I want the power to achieve the goals of my product. The last thing I want is to wonder about how quickly I'll exhaust code space before finishing something. I built a G-Code interpreter and XY table driver in SPIN once. It was complete except for a few very important details. Code space was gone. Sorry, but I'm not into programming just to don a straight-jacket.
Making tech accessible is always worth doing Chip. That's why I'm here. Picked up on it right away. Not hard to see when Parallax works hard to be as good of humans as they are competent technically.

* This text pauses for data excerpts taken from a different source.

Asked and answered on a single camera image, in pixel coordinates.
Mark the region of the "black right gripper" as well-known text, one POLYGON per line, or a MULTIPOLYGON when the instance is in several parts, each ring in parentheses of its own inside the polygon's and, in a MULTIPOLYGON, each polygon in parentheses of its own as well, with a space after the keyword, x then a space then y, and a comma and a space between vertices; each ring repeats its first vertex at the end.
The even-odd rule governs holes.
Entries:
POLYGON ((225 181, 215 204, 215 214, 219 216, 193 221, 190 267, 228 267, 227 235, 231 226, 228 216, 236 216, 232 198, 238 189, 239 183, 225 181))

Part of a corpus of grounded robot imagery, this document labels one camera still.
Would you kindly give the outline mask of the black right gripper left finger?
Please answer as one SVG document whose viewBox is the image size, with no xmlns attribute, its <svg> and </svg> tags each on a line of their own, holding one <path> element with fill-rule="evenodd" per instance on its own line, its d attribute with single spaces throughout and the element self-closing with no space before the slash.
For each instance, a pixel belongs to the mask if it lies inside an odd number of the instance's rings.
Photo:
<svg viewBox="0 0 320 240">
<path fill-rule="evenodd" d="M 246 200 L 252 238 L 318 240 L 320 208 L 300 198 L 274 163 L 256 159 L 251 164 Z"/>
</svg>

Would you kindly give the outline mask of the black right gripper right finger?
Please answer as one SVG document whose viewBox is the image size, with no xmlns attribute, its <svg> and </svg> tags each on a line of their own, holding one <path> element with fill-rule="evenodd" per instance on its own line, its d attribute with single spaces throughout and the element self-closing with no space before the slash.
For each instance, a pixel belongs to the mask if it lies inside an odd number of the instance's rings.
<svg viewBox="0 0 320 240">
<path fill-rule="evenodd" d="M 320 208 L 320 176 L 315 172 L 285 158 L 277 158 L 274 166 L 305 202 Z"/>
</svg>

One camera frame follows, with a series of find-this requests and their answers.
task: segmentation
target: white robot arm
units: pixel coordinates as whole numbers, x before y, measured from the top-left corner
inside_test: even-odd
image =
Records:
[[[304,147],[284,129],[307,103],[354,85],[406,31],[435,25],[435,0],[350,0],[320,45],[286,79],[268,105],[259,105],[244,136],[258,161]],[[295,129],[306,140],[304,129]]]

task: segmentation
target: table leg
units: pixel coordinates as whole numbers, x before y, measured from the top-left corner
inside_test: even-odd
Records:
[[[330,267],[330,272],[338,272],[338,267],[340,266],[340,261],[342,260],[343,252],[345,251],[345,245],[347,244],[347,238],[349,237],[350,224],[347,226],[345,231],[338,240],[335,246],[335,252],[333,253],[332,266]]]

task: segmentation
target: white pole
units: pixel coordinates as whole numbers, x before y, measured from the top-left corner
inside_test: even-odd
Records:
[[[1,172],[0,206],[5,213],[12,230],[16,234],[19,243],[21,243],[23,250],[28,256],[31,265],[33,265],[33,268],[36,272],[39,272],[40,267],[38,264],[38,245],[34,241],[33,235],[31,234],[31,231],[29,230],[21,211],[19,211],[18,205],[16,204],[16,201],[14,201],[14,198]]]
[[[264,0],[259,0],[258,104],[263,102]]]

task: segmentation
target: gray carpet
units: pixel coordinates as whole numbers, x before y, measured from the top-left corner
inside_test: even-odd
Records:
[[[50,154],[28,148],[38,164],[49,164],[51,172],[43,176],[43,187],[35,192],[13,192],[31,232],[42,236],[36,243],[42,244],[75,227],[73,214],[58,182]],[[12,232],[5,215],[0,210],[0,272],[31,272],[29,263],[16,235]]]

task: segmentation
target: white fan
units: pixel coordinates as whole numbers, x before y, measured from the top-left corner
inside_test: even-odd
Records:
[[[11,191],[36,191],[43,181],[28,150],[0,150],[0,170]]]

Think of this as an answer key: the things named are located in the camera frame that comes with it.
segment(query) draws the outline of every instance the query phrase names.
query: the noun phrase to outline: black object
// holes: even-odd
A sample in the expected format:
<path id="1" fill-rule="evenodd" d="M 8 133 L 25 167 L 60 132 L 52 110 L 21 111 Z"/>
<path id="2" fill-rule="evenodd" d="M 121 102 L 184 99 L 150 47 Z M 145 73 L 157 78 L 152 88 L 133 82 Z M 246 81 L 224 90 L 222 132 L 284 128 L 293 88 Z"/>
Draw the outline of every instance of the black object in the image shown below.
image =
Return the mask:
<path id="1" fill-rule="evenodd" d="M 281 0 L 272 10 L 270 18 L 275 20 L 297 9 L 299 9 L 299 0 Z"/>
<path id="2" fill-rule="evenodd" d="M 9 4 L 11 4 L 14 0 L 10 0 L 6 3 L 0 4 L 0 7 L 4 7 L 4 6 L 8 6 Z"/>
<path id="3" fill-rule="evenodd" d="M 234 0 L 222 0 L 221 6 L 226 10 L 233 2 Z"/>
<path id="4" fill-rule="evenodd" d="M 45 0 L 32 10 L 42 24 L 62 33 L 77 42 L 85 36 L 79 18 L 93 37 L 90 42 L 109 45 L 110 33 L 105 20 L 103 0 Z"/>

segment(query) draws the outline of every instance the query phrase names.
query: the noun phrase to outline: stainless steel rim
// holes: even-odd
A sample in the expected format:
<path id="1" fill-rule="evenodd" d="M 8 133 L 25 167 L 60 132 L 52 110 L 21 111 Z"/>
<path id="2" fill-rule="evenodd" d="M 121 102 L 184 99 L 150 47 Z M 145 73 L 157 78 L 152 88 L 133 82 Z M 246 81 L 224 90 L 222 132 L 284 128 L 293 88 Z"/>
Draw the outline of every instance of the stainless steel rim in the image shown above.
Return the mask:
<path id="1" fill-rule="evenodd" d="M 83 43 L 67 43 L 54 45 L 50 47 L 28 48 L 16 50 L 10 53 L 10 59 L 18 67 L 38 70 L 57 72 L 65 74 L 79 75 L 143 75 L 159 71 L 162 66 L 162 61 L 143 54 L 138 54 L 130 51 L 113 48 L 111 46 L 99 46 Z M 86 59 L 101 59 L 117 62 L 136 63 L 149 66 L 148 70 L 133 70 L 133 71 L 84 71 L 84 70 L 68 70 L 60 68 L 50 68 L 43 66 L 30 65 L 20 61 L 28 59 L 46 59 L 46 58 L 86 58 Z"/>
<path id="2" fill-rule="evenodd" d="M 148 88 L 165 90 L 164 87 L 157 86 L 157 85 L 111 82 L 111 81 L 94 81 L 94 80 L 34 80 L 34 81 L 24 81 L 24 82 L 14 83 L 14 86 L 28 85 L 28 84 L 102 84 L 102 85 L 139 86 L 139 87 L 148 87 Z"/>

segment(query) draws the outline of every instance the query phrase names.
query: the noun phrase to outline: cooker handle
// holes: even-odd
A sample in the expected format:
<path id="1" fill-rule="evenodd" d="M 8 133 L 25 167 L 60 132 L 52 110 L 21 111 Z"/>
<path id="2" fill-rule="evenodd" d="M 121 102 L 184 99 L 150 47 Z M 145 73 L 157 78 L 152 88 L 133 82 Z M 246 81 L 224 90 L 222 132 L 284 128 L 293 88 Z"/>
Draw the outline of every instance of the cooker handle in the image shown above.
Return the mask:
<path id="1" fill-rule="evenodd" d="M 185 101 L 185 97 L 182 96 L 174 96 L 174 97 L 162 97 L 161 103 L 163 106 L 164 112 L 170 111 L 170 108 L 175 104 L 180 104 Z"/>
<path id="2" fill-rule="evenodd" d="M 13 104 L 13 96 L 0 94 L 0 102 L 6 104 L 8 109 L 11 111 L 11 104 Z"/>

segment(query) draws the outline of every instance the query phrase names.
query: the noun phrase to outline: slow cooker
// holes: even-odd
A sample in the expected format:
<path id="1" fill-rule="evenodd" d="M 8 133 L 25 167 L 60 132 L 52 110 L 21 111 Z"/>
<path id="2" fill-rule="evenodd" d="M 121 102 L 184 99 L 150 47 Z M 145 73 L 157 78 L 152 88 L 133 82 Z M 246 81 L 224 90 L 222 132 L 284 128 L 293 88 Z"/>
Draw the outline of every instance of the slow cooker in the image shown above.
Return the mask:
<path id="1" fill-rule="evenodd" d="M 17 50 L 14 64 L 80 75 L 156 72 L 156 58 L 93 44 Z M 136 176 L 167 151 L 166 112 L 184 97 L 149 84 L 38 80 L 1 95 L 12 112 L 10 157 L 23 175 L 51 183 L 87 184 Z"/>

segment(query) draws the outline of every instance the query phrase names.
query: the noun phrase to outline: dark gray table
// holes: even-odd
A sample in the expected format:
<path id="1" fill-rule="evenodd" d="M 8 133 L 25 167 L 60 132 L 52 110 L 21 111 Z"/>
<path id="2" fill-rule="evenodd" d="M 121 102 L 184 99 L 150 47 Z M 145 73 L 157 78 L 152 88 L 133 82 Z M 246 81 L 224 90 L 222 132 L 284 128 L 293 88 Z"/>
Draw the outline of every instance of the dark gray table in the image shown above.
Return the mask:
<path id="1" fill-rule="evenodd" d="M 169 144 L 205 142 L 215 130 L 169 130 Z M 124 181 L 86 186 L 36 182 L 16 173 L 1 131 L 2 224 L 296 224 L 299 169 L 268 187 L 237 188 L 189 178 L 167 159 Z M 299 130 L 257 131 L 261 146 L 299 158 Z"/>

We are going to hit a coupla hundred Mhz, multi-core, multi-task. That's a lot! Sure, the overall chip is small relative to many things people do, but it won't always be. Get near a Ghz, and suddenly it's possible to just go and do your own thing.
I think that's going to happen to some degree with open hardware movements out there gaining steam. We've got open other kinds of movements running well, and those are directly competing with closed stuff.
Personally, I think we are doing good things. Thanks for it. Not sure where the journey will take us all, but it sure is a fun ride!
One other thing. Big money tends to get kind of needy and heavy. Usually, the result is a lot of the value ends up taken out in terms of layers of cost. Whatever we all think about it isn't so important. People needing to do their own thing is growing more important, not less.
Perhaps there will be more enthusiasm when we start to produce drivers - guess we will see
However, what you also need to do with this chip, is make it usable for the masses, who aren't as hard core as all us prop heads are, and removing 2K code+vars limits will help them get over this hurdle, again with the C stuff that's being done, that should help bring in new customers too, and hopefully help make the P2 the success story that it clearly is to us all already!